石橋時代、「わたしたちは大変なんやで。順ちゃんには分からんやろうけど」と何度も言いました。「私たち」というのは、「私たち女性教職」という意味です。助けられてばかりで、多分私は本当には今も彼女の言葉を理解できてはいないでしょう。それは、私自身の欠けもありますが、女性の存在がまだまだいかにもこの世界で損なわれているからです。

 さて、平和聖日の今日与えられたテキストは、フィリピの教会の信徒に宛てて書かれたパウロの手紙です。

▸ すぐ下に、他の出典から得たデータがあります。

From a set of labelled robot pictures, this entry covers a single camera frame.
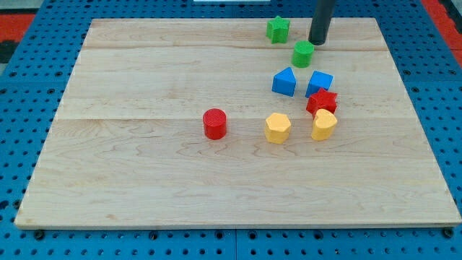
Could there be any green cylinder block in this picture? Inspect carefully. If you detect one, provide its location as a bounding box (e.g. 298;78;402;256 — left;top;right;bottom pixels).
292;40;315;68

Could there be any blue triangle block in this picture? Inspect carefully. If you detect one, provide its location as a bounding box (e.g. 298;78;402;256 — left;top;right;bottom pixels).
271;67;297;97

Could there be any red cylinder block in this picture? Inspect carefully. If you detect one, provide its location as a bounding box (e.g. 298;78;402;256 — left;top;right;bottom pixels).
203;108;227;140

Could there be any yellow hexagon block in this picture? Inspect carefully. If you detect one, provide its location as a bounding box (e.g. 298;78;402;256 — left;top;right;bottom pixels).
264;113;292;144

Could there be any light wooden board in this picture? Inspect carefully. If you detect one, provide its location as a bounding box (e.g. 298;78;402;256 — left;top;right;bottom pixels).
15;18;461;230

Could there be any yellow heart block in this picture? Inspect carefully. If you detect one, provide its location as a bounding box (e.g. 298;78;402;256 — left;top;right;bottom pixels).
311;109;338;141

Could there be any red star block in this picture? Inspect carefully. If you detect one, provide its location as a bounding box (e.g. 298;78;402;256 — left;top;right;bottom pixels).
306;88;338;117

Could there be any blue cube block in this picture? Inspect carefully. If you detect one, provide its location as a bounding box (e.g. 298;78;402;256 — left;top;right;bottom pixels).
305;71;334;98

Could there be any green star block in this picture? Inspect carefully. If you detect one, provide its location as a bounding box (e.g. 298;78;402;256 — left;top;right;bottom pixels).
266;16;290;44

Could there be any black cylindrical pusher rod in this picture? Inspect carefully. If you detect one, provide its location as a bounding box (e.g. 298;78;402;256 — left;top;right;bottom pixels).
308;0;336;46

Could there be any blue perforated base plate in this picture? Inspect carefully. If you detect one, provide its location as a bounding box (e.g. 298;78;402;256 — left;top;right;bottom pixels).
1;1;461;259

ここにはリディアという女性の指導者がいましたが、更には2節に登場したエボディアとシンティケという二人の女性リーダーがいたのです。何が起ったか原因は定かではないのですが、この二人の間でどうやらいさかいが起きたようです。
パウロは二人に対しては「主において同じ思いを抱きなさい」と勧めています。

 しかし、この二人は福音のために共に戦ってくれた大切な仲間であるから、リディアに二人を「支えてあげてください」と要請しているのです。二人の仲たがいは、教会のために良いことではなかったでしょう。でもその原因が、ただ二人の個人的な問題によるものだったかと言えば、必ずしもそうではないと推測されるのです。周囲の無理解や非協力がきっとあったのだと思われます。

 なにしろ、女性は男性の付属物のように扱われていた時代でした。小さな教会とは言え、3人もの女性指導者が用いられていること、パウロがわざわざ手紙に名を記して、その働きについて思いを馳せていること、それ自体が極めて画期的、革新的なことでした。

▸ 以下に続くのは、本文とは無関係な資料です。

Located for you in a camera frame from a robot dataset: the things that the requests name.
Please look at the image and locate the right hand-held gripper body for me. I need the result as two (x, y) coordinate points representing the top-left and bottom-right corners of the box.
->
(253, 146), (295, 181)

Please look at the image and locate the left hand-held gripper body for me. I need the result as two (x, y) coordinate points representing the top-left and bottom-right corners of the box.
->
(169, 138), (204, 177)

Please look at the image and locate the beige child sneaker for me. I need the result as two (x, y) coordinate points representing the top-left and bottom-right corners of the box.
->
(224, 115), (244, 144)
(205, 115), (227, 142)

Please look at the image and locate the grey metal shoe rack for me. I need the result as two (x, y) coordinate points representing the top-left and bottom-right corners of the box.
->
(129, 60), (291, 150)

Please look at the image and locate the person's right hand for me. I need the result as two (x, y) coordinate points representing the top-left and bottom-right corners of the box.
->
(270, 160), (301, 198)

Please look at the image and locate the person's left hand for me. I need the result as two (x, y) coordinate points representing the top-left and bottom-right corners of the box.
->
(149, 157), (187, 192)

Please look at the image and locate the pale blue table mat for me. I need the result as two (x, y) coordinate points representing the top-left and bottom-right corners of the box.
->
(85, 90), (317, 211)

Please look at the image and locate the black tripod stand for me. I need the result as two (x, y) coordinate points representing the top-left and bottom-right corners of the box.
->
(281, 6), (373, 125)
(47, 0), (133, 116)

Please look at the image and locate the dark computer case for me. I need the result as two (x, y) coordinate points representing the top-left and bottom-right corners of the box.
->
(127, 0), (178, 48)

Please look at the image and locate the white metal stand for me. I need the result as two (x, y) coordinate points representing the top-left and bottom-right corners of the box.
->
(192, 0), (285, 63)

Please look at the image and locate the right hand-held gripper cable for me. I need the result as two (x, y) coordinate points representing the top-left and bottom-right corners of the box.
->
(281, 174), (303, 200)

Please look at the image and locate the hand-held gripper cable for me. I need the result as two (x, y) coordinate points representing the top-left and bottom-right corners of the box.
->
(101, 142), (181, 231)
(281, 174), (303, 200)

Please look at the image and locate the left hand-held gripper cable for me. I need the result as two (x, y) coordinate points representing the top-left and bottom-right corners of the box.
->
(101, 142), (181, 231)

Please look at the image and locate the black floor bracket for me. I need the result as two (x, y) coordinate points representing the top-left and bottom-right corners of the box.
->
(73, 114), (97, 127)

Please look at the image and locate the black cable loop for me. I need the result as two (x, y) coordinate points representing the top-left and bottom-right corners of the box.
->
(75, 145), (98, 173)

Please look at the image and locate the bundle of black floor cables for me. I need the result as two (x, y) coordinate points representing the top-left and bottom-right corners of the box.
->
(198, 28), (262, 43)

 パウロは女性たちの働きをきちんと受け止めた上で、呼びかけました。8節です。「終わりに、兄弟たち、すべて真実なこと、すべて気高いこと、すべて正しいこと、すべて清いこと、すべて愛すべきこと、すべて名誉なことを、また、徳や称賛に価することがあれば、それを心に留めなさい。」

 心に留めるとは、刻むこと、忘れないことであり、自分のうちにしまい込むことではなく、発言し、分かち合うことだと思います。

 雨宮処凛さんが、令和新撰組で当選を果たした船後康彦さん・木村英子さん二人について、選挙戦の事を交えて文章を書いています。船後さんは恐らく世界初のALSの国会議員。木村さんも重度の障碍者です。これも一部ですが紹介します。
「選挙戦が始まってみれば、連日、最前列には続々と車椅子が増えていった。また、ALSや、車椅子の重度障害者たちが船後さん、木村さんの応援にために駆けつけてくれた。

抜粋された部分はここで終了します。